The intrepid traveler visited Arras in war-ravaged France after the first World War, and came upon a Buddleia gone wild in the rubble, "exactly as I last saw it on the shingles of Tibet." Some sport of the plant naturalized on the lime debris of London during the Second World War, and many now fear it may become as invasive on the gravel edges of stream beds as it has in the kiwi plantations of New Zealand.

Before it was condemned by environmentalists and banned from gardens in Washington and Oregon, nurseries periodically introduced new cultivars by selecting mutations, including Peace in 1945. Ruy promoted the hardy Black Knight in 1959 which, coincidentally, produces less seed than most varieties. Monrovia introduced a cultivar of nanhoénsis in 1984 as Petite Plum or Monum for smaller gardens.
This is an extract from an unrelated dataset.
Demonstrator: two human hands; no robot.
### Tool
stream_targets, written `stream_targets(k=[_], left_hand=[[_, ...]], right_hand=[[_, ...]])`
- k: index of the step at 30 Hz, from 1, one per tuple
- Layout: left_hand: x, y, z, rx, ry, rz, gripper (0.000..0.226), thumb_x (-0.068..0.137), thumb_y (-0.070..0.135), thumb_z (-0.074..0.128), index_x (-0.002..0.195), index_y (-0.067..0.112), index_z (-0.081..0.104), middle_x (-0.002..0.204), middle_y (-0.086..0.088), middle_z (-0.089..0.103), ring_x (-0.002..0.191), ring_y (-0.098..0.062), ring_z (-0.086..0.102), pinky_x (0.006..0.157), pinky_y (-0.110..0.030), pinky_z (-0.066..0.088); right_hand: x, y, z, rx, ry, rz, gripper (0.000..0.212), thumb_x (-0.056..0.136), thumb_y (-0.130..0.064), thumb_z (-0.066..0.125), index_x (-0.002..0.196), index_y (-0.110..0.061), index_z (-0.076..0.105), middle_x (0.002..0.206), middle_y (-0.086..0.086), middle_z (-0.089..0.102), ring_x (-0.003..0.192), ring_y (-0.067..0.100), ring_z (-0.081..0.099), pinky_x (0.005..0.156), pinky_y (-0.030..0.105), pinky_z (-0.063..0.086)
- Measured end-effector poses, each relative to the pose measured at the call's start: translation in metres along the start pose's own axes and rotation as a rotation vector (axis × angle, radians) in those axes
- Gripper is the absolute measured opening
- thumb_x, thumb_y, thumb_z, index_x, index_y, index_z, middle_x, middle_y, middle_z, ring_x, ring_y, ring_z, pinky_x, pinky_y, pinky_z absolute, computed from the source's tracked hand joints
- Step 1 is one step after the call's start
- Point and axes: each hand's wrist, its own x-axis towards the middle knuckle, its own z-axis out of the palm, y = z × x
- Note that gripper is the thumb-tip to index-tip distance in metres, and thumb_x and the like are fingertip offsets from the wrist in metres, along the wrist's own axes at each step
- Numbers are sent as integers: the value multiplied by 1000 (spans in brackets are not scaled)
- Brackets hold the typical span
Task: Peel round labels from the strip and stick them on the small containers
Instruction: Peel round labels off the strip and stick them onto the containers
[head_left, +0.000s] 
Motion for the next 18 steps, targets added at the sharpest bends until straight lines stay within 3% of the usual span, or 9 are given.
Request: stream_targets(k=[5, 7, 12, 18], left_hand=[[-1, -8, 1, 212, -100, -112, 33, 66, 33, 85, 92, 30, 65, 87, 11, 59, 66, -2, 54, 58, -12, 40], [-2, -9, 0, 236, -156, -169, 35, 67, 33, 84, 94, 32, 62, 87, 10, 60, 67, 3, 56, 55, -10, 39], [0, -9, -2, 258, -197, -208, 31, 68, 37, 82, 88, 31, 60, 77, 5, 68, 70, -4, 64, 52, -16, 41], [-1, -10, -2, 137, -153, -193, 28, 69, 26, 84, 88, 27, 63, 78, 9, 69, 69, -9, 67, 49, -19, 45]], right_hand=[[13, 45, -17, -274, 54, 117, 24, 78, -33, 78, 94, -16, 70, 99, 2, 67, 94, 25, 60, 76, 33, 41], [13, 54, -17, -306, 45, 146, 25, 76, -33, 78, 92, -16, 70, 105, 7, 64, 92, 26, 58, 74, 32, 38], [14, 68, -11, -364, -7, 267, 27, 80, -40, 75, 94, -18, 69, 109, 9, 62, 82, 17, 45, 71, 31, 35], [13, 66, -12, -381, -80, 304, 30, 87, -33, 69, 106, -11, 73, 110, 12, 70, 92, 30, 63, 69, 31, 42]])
It’s since been the object of research by botanists trying to find better growing methods for nurserymen and by others trying to find ways to kill it. Farrer himself wondered who had planted the cherished "new rare treasure" he saw in Arras, before adding "not that it matters, or can make any difference to this scene of sordid modern ugliness in ruins." Perhaps it was a similar swing in taste that exiled this unwanted, paradoxically heat loving, cold thrifty plant to the shelves of Española. Farrer, himself, died in Burma in 1920 looking for more plants.

Notes:
Farrer, Reginald John. Alpines and Bog Plants, 1908.
_____ My Rock Garden, 1907.
_____ The Void of War: Letters from Three Fronts, 1918.

Ream, Julie. Production and Invasion of Butterfly Bush (Buddleia davidii) in Oregon, 2006.

Újvári, Melinda and Gábor Schmidt. "Mini-cutting Propagation - A New Way for Propagation Semi-shrubs," no source provided, available on-line.

Photograph: New growth on Black Knight buddleia with iris in back, 30 November 2008.